When I visited the Everspin spinout of Freescale yesterday, it seemed eerily familiar. Sure, I was born in Phoenix, so visiting the Chandler suburb and the temperature shift from outdoors to air conditioning brought back memories.
But there was something about the stark brightness of the wafer fab corridors. It reminded me of my first real job, at 17, when I got a job at Mostek, the largest DRAM manufacturer at the time. I was testing final product, and they had just introduced ZRAM, a nonvolatile memory consisting of a DRAM chip with a battery on top of the package. Ironically, it is a modern variant of that, battery-backed SRAM, that Everspin is replacing today (with magnetic non-volatile MRAM).
But that wasn’t it.
Then it hit me. Freescale is the semi fab that spun out of Motorola. The reason that I am a U.S. citizen (instead of Canadian, like all of my relatives) is that Motorola brought my Dad to the Phoenix area as they were entering the new industry of integrated circuits. I was born soon afterward.
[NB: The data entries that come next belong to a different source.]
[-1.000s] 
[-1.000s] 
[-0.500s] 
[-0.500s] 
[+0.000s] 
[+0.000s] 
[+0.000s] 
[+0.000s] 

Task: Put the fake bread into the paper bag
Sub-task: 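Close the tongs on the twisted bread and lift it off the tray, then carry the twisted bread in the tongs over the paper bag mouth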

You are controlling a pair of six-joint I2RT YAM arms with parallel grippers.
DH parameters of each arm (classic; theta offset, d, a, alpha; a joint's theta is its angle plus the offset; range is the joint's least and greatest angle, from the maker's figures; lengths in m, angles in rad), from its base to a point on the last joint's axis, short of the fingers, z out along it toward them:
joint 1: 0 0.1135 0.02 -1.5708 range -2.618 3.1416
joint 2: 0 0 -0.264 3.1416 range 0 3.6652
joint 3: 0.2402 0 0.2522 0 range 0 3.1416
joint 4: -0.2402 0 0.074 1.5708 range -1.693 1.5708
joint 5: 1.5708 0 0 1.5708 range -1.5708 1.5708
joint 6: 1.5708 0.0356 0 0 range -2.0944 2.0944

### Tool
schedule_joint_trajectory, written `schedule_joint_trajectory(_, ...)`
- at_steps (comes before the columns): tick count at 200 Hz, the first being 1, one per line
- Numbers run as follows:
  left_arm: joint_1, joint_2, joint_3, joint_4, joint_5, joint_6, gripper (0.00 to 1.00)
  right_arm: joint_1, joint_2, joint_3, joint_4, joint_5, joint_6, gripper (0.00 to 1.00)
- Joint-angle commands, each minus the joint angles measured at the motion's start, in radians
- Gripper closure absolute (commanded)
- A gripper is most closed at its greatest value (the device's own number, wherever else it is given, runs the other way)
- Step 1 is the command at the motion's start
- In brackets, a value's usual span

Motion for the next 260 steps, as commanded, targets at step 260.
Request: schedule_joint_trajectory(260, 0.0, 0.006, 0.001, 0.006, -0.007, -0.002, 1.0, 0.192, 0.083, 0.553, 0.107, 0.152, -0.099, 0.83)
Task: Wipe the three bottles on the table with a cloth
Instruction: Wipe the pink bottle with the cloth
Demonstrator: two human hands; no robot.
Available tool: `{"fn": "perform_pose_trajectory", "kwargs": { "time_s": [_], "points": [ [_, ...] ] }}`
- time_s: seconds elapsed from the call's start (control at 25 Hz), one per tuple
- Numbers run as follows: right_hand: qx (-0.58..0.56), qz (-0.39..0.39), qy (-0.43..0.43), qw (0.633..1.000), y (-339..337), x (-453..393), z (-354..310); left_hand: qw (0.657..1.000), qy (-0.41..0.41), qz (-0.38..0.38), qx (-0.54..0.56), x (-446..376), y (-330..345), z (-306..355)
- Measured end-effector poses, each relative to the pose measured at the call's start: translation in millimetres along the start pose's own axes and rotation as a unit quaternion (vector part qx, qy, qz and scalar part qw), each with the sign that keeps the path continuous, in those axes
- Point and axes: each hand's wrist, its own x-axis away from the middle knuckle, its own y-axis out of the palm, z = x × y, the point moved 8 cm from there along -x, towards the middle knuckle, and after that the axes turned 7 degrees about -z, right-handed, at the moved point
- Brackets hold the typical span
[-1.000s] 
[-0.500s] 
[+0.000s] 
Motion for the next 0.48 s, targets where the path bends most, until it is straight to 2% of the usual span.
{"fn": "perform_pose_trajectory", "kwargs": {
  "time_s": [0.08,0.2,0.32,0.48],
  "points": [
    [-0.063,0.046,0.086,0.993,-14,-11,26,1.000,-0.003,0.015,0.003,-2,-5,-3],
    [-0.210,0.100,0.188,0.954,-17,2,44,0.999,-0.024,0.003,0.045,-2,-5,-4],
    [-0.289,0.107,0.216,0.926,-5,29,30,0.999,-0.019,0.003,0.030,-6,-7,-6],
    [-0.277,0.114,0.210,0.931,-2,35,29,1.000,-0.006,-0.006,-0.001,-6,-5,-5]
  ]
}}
My earliest memories of visiting him at work included a tour of the drafting tables where the ruby lith was cut by hand with Exacto knives (for mask making in the early days of photolithography).
My Dad convinced the nascent team at Motorola that he knew about photolithography because he knew about photography… a tenuous connection at best… but life takes strange turns sometimes.